__Work order__. Please return every line in the following data that includes the string "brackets".

__Information provided__.
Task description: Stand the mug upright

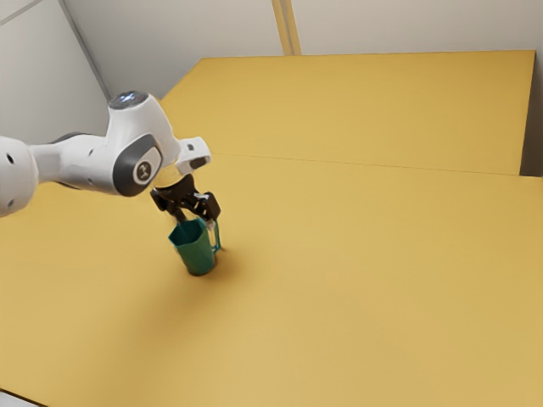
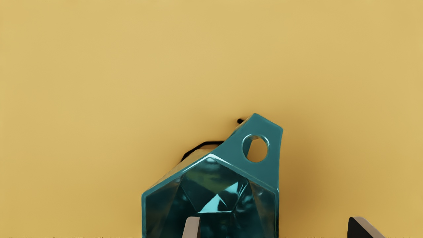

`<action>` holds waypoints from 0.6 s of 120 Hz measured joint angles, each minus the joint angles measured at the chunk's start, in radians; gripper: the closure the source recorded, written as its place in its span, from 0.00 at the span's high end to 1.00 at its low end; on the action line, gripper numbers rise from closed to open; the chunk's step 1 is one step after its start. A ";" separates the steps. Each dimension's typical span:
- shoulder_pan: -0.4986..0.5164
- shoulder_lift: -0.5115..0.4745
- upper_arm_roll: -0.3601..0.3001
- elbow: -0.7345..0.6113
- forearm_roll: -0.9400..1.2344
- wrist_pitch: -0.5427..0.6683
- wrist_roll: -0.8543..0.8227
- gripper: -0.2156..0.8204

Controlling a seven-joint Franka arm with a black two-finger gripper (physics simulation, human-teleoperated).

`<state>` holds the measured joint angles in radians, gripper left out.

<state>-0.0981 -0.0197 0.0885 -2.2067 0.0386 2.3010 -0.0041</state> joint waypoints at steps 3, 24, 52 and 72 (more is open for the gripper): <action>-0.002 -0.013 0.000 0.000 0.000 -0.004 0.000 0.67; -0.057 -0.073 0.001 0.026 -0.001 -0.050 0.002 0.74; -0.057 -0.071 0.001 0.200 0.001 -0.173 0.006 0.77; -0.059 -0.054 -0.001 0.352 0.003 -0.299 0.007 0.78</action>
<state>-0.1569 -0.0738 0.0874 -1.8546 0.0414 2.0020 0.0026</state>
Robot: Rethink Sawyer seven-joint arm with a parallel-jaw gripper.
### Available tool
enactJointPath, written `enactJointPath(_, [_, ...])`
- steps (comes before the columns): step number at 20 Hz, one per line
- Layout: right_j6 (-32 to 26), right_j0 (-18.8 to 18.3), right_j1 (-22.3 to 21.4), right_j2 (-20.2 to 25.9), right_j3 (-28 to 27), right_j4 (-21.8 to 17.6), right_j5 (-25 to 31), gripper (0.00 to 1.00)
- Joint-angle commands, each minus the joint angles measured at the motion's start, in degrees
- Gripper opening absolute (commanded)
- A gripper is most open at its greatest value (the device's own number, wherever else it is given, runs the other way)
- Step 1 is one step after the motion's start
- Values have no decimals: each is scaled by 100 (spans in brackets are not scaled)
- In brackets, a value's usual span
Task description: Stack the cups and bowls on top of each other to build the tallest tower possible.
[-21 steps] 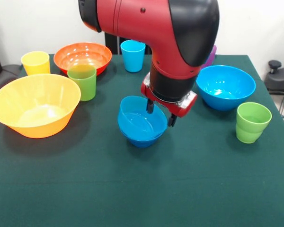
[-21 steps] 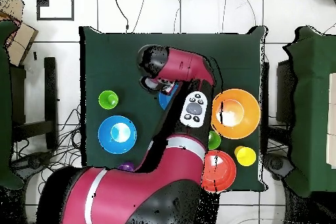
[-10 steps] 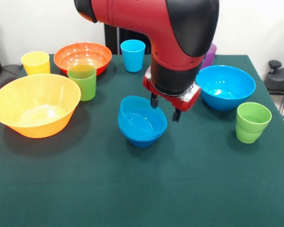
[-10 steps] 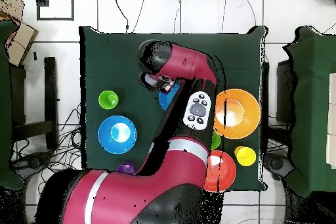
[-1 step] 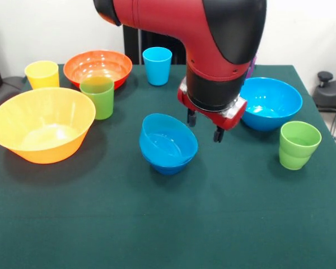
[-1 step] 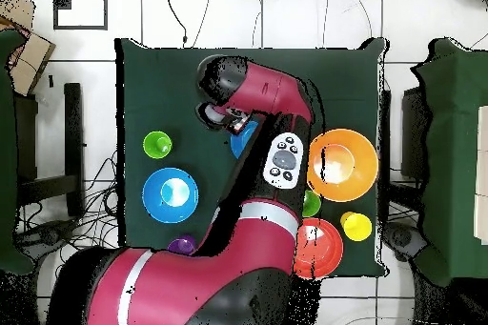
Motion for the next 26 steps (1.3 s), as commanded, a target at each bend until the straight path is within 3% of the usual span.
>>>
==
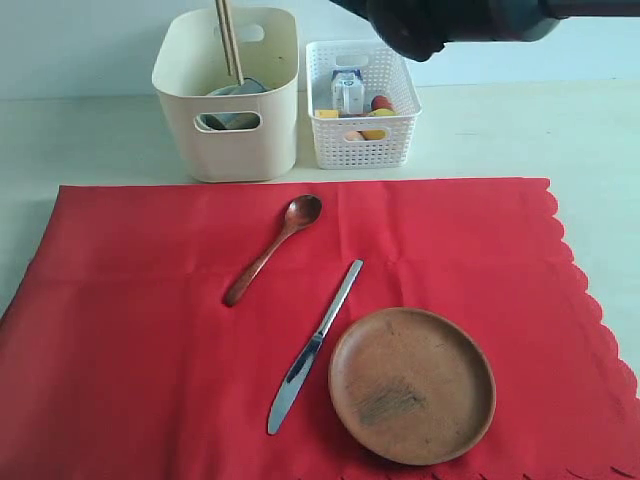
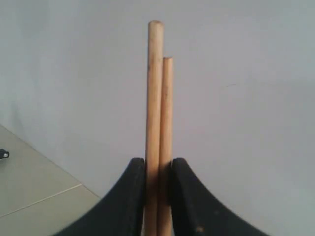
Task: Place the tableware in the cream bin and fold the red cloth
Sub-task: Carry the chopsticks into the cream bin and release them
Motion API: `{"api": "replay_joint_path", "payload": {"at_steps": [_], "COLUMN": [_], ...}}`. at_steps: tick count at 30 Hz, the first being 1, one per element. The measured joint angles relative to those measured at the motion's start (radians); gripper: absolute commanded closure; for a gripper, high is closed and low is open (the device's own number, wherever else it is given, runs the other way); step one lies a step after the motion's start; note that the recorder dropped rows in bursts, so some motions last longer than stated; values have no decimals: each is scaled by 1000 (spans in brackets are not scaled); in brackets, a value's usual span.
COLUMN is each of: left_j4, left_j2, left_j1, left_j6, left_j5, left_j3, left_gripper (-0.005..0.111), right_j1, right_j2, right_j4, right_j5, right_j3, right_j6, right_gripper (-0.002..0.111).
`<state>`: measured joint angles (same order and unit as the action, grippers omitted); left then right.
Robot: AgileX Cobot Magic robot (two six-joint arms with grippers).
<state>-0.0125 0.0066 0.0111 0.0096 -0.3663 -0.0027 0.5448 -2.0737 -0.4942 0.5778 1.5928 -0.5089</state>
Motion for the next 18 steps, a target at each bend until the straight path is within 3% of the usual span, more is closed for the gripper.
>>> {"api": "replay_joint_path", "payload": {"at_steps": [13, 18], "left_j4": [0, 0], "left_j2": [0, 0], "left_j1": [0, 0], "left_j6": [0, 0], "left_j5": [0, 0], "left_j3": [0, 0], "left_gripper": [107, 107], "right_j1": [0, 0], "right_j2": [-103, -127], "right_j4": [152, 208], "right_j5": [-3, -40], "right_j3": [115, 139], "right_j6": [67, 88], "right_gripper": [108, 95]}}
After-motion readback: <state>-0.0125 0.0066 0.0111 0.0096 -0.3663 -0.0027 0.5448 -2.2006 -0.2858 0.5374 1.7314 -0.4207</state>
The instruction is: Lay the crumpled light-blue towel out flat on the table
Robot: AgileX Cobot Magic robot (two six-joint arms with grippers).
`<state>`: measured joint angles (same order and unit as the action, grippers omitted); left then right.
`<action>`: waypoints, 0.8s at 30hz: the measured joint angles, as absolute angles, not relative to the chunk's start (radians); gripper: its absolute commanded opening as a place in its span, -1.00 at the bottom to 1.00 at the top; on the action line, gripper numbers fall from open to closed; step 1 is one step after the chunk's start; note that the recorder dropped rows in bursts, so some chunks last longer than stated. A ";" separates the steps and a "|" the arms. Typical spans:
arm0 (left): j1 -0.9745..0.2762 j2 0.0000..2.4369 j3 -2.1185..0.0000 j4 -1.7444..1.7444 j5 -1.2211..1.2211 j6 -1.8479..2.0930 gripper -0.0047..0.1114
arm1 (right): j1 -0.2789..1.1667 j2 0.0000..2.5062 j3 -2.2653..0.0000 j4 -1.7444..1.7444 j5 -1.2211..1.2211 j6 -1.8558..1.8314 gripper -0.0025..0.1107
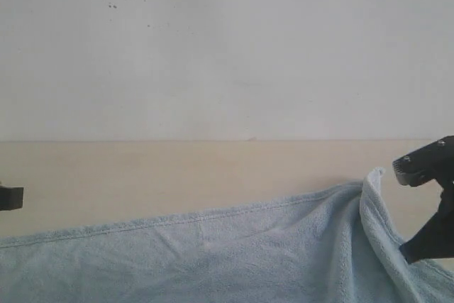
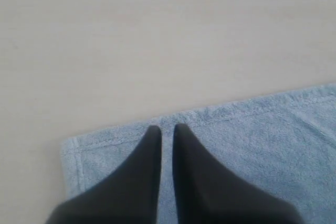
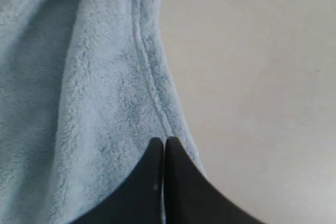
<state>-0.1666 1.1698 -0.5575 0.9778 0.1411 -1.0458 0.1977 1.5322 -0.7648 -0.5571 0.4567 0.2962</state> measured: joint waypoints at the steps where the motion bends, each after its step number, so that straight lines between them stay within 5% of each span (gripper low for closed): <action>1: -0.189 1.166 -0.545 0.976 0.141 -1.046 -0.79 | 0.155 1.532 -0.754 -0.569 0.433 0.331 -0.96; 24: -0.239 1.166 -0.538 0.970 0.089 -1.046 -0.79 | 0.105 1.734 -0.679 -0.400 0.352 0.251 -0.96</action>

__Output below__.
- Values have no decimals: each is scaled by 100 (spans in brackets are not scaled)
- In brackets, a value's usual span
Motion API: `{"api": "replay_joint_path", "payload": {"at_steps": [_], "COLUMN": [_], ...}}`. at_steps: tick count at 30 Hz, the first being 1, one per element. The measured joint angles relative to those measured at the motion's start (radians); gripper: absolute commanded closure; for a gripper, high is closed and low is open (the device's own number, wherever else it is given, runs the other way); step one lies a step after the motion's start; note that the recorder dropped rows in bursts, so some motions last longer than stated; values have no decimals: each is scaled by 1000 (spans in brackets are not scaled); in brackets, a value's usual span.

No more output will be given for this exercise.